Un día le pregunté qué clase de persona era el secretario particular, mi inmediato jefe, y Pepe desató el hilo y echó el ovillo a rodar de la manera siguiente:

—¿Miguelito Labarca? ¡Oh!, es un muchacho simpático y agradable. Fue mi condiscípulo y recibió el título de abogado hace cinco meses. Bonita estampa, ¿verdad? Con su ancha frente, sus ojos pardos más francos que penetrantes, el bozo de colegial y su gallarda apostura, parece que nació para diputado. Ya ve usted que lo es antes de tener la edad que la ley exige. Ha sido muy precoz. De quince años hizo unos versos muy malos y los leyó en la noche de un 15 de septiembre; pero como el auditorio era peor que los versos, los aplaudió frenéticamente. Al siguiente año los volvió a leer en la misma solemnidad y parecieron mejores. Después publicó sonetos eróticos por el estilo del de Julián, y, al cabo, llegó a ser el improvisador de todas las comilonas y el niño mimado del bello sexo, que ha sido siempre muy fuerte en literatura. Agregue usted que el señor su papá le conseguía en el colegio medallitas de cobre dorado para la solapa, y vendrá usted a comprender cómo nos hemos visto todos en el caso de confesar que es muchacho de mucho talento. Y como esta buena gente crea una cosa, ya se puede contar con que se extenderá a cinco mil disparates. Convenido y acordado que Miguelito es poeta, se infiere que es orador, que es buen abogado, que es sagaz, que es profundo, que es valiente, y, por último, que es político. Todo eso se lo cree él mismo de buena fe… y vea usted, si tuviera más talento del mediano que posee, no serviría. No hay cosa que más estorbe que el talento claro y firme, porque no consiente conformidad con los tontos. Miguelito es capaz de pensar algo bueno, pero se puede acordar fácilmente con los necios más acabados.
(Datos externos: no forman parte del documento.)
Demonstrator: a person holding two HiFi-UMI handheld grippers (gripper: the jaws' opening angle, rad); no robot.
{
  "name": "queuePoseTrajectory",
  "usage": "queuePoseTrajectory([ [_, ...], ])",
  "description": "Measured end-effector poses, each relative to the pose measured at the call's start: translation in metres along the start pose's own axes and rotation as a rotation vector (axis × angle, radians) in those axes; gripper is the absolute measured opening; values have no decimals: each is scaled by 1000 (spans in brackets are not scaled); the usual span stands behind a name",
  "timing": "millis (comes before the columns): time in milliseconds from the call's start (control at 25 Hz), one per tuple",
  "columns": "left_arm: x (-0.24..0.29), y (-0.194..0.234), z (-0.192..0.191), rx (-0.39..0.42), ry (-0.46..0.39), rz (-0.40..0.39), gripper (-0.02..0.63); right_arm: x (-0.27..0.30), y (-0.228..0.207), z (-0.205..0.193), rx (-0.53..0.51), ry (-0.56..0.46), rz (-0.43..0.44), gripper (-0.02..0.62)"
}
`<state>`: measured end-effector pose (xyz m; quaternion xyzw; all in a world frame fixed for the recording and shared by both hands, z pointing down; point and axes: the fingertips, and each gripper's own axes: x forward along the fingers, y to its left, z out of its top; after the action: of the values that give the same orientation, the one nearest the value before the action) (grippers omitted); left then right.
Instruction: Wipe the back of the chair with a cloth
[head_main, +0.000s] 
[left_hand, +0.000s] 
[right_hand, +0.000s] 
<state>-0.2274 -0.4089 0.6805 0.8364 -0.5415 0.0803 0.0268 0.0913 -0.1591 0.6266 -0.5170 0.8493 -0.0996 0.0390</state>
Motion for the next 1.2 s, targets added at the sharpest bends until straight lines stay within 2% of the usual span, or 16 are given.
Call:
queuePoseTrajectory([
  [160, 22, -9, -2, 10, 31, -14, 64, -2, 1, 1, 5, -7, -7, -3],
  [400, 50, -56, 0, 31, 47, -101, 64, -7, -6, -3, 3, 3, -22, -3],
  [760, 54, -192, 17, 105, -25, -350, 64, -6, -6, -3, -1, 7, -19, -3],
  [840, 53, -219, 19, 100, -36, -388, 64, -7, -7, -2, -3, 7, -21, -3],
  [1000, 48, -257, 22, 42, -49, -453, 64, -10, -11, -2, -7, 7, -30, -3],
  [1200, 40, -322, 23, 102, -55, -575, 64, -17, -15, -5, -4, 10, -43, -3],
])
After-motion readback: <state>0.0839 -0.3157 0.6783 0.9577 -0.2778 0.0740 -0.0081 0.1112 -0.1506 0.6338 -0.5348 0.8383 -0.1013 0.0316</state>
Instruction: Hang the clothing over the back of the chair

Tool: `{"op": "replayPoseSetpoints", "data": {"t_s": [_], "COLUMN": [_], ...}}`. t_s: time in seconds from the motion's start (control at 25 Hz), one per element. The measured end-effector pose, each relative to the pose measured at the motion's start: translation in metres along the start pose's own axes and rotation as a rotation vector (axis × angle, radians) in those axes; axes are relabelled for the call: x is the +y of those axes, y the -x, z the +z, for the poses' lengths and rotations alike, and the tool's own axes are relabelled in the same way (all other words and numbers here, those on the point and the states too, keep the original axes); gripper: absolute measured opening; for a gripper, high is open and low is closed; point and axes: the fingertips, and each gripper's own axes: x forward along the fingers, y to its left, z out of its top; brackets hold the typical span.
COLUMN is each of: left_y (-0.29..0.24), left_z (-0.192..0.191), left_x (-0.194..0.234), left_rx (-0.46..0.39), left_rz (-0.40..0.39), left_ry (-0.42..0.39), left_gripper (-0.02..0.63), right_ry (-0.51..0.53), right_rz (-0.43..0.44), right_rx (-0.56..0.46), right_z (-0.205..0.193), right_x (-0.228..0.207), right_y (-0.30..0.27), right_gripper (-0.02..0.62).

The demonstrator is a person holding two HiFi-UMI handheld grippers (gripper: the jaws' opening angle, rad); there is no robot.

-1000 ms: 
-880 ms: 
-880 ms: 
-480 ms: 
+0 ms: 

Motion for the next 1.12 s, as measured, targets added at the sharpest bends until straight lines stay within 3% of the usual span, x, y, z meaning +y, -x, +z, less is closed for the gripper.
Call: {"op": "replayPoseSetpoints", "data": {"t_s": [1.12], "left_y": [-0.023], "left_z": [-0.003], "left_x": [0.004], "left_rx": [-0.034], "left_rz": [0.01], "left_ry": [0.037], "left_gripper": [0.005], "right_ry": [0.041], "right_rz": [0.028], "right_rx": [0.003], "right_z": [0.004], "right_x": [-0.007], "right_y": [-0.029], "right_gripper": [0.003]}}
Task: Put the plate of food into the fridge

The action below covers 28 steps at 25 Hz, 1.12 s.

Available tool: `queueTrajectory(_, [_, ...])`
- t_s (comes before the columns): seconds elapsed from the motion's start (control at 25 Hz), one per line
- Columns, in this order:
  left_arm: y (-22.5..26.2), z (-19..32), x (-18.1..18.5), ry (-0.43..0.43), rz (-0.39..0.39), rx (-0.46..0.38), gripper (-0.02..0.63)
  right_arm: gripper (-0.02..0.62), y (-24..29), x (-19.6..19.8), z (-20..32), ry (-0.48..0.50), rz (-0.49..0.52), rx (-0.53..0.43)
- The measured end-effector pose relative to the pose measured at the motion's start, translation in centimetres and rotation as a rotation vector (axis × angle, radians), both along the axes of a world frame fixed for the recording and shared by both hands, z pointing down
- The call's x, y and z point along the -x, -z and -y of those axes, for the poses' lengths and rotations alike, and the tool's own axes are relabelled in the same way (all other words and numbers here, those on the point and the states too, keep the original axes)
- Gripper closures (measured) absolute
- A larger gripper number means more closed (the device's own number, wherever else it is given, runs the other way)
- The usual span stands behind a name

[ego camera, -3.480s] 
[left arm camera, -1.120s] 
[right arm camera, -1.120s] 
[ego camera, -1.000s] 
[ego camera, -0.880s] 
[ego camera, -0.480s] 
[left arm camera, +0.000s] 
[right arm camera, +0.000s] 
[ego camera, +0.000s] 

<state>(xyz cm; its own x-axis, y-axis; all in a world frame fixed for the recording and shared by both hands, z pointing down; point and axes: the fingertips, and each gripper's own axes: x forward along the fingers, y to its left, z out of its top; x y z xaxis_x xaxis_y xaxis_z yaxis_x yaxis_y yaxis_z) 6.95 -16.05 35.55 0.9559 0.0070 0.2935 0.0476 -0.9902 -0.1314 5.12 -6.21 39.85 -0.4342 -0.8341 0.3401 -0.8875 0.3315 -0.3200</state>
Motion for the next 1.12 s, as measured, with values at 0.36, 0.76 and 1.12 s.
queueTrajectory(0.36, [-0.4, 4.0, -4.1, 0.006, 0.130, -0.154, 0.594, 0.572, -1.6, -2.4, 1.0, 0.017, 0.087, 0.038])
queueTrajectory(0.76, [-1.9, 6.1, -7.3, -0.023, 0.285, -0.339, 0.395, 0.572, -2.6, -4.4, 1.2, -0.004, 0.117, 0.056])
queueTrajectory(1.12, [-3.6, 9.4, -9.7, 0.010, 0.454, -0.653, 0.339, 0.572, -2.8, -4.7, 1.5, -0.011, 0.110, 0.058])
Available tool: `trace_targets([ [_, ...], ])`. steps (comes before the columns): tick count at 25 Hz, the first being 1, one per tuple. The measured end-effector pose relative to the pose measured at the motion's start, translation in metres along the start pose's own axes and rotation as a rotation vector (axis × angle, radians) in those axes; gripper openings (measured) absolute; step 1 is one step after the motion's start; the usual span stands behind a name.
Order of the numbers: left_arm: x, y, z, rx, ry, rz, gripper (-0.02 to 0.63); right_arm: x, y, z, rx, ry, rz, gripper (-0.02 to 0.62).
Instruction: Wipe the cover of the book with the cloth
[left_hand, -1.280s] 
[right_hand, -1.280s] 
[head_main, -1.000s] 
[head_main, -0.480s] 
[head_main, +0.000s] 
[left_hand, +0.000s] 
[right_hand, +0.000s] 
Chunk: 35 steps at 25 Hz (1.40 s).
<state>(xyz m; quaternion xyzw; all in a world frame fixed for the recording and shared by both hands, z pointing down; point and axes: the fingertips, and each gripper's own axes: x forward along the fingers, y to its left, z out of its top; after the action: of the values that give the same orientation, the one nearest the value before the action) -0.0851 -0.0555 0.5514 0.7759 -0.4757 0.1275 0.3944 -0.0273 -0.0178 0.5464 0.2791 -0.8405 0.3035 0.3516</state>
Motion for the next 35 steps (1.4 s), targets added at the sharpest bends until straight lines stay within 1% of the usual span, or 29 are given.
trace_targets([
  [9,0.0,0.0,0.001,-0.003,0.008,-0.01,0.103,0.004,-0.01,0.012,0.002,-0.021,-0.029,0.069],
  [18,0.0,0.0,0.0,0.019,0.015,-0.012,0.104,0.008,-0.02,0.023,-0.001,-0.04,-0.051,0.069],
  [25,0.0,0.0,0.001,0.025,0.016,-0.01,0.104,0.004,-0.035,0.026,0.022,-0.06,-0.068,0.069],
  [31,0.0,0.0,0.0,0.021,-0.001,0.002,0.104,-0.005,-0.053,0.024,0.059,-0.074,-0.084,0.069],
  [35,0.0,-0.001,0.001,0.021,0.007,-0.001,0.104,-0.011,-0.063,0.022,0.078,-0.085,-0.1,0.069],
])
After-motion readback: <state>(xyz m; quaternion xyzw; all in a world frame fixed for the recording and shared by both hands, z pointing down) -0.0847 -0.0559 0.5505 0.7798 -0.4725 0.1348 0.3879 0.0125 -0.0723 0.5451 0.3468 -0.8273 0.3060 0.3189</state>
Sobre el fondo oscuro de esta palabrería veía yo destacarse, con perfecta claridad, la figura del joven diputado, así como ejercitado lápiz hace aparecer, entre toscas rayas, una fisonomía conocida con extraordinaria semejanza.

Pepe continuó:

—No crea usted, por lo que digo, que Miguel Labarca es un farsante de oficio ni de malos sentimientos. No, señor; cree de buena fe lo que todo el mundo dice. Sus sentimientos han sido, naturalmente, nobles; pero algo los encanalló el bueno de su papá con las medallitas del colegio, enseñándole con ellas que existe en el mundo la venalidad, y que es bueno aprovecharla. Me consta que cuando era estudiante se indignaba al saber cualquiera infracción de nuestras leyes, pero eso nada tiene de particular, puesto que no era todavía político y le faltaba mucho mundo; ahora que le hicieron diputado a los veinticuatro años, la razón política le parece superior a todo. ¡Niñerías! Ya sabemos que entre los buenos principios y la política hay la misma distancia que entre el derecho y un expedientazo de dos mil hojas de papel sellado. Ahora sí está en camino de llegar a maestro, porque gracias siempre a los buenos oficios de su padre, además de ser diputado ha conseguido, como encargo honorífico, el de escribir la correspondencia privada del señor don Sixto Liborio Vaqueril, de ese hombre que con tanto acierto guía la nave del Estado en el mar de la política. Cuando el tal don Sixto oyó las pretensiones del viejo Labarca, dejó caer la baba, porque jamás había imaginado cosa tan peregrina; y eso de tener un abogado poeta y orador para escribir sus cartas le ofuscó los turbios ojos del entendimiento y aceptó los gratuitos servicios de Miguel. Desde entonces figura éste en primera línea entre los hombres de influencia y porvenir: así lo creen todos, y él también. Dentro de poco él no lo creerá, pero procurará que los demás no dejen de creerlo. Queda encargado el señor don Sixto Liborio de enseñar a Miguelito como maestro de práctica, y yo le aseguro a usted que Miguelito aprenderá, aunque haciéndole justicia, hay que confesar que se resiste a las primeras lecciones.

Tal era, en realidad, mi guapo jefe, a quien después llegué a conocer tanto como aquel estudiante original.